Just as a bonus, you can avoid to use ssh to enter into the container using docker exec. Like this:

ssh -t server docker exec -it <container-id> bash

Answer 2

This is the solution I came up with now. I'm a bit unhappy with the second key, as it's public part will be visible in the container's ~/.ssh/authorized_keys which very slightly breaks transparency, but other than that all other things seem to work.

user@server$ cat .ssh/authorized_keys
command="ssh  -q -p 42 user@localhost -- \"$SSH_ORIGINAL_COMMAND\"",no-X11-forwarding ssh-rsa <KEYSTRING_1>
user@server$ cat .ssh/id_rsa.pub
<KEYSTRING_2>
user@container$ cat .ssh/authorized_keys
ssh-rsa <KEYSTRING_2>

The client authorises against server with their private key. Then the server jumps to the container with a dedicated key that is only there for that particular auth. I'm a bit worried that you can break out of command= by injecting some commands, but so far I found no permutation that allows to break out.
Due to passing $SSH_ORIGINAL_COMMAND, you can even do scp and ssh-copy-id and so forth.

Note: To disallow ssh-copy-id, which I want for other reasons, simply make authorized_keys non-writeable for user inside the container.

Answer 3

This is going to be 2 parts:

• Direct access to the container
• Authentication with the server

Direct Access to Container

You could bypass the SSH connection to the container altogether but still act like SSH is connecting to the container (use the username and the ~/.ssh/authorized_keys file from the container as well as have a silent "redirect" into the container with no direct access to the server). I'm going to assume that the user exists on both the server and in the container and that the usernames match. We'll call the user ssh_username here.

On the server, you would docker exec a shell in the container (not SSHing into the container). Set the shell for ssh_username on the sever to be something like:

/usr/local/bin/docker-shell:

#!/bin/sh
/usr/bin/docker exec -it -u ${USER} --env SSH_ORIGINAL_COMMAND="${SSH_ORIGINAL_COMMAND}" container_name sh "${@}"
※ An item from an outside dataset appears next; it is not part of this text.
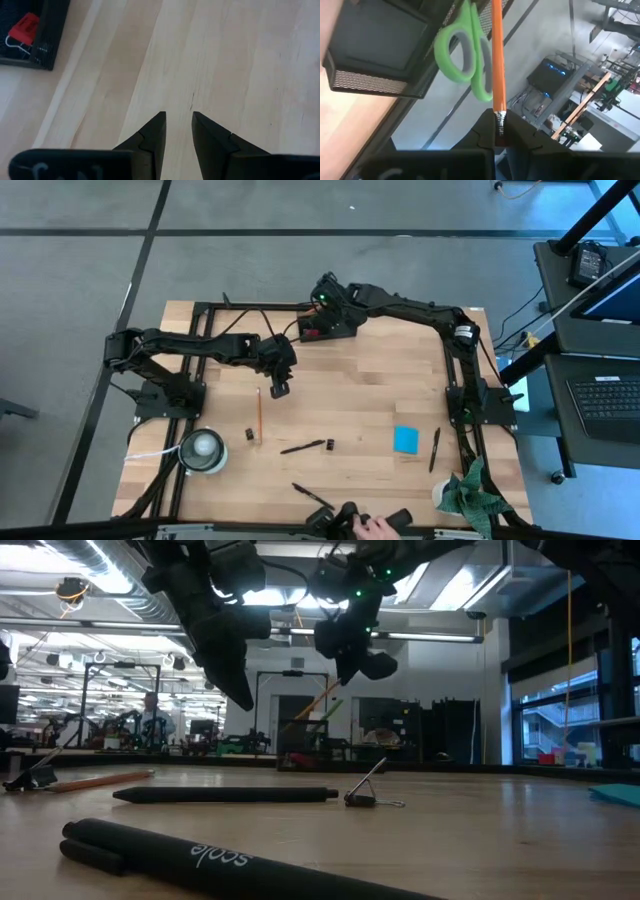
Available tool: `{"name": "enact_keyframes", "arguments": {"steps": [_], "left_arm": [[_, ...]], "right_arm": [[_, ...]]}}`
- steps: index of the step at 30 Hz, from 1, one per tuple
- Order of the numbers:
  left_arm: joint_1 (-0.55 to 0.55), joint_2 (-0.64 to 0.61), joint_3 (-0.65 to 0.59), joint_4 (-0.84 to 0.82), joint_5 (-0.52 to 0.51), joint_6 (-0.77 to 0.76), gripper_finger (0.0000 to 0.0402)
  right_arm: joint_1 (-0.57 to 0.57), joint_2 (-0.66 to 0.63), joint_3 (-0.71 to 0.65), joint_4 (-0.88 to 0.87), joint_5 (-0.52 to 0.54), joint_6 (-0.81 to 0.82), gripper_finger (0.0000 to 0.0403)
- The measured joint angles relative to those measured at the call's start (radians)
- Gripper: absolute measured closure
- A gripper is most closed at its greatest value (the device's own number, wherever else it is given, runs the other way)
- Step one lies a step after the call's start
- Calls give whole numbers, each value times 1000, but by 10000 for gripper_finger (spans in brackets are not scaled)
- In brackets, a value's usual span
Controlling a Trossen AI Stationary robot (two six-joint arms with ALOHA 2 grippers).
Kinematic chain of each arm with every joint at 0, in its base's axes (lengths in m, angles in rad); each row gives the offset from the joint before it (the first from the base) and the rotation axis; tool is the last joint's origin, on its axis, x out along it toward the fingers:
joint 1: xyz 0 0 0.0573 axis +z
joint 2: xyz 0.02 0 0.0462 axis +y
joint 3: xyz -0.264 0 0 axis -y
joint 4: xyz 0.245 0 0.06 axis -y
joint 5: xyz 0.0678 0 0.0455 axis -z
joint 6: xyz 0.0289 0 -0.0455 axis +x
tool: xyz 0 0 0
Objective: Pick and place office supplies into organizer
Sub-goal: Put the right orange pencil into the desk organizer
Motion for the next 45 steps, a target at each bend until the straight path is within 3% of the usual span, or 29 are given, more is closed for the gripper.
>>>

To create this you would do:

cat <<"EOF" | sudo tee /usr/local/bin/docker-shell > /dev/null
#!/bin/sh
/usr/bin/docker exec -it -u ${USER} --env SSH_ORIGINAL_COMMAND="${SSH_ORIGINAL_COMMAND}" container_name sh "${@}"
EOF
sudo chmod a+rx /usr/local/bin/docker-shell

Server Authentication

Since we aren't using passwords and we don't want the users to have a shell on the server, we can create the users like this:

useradd -M -s /usr/local/bin/docker-shell -N -g nogroup ssh_username
mkdir /home/ssh_username
chown ssh_username /home/ssh_username

(using -M to prevent default files being created in home directory, -N to prevent matching group creation)

Now, you'll need to have that ssh_username auth to the server, not the container, but we don't want to have to maintain the authorized_keys files in both places. We'll use SSH's AuthorizedKeysCommand to fetch them from the Docker container.

Here is how you would configure the AuthorizedKeysCommand on the server. Edit the server's /etc/ssh/sshd_config file to add:

Match User ssh_username
  AuthorizedKeysCommandUser some_server_user_with_docker_access
  AuthorizedKeysCommand /usr/bin/docker exec -i cat /home/ssh_username/.ssh/authorized_keys

some_server_user_with_docker_access would be replaced with a user that is in the docker groups on server because this user is going to need to be able to run docker exec on the server. This could also be the ssh_username but then you would need to add that user to the docker group, and you may not want to do that.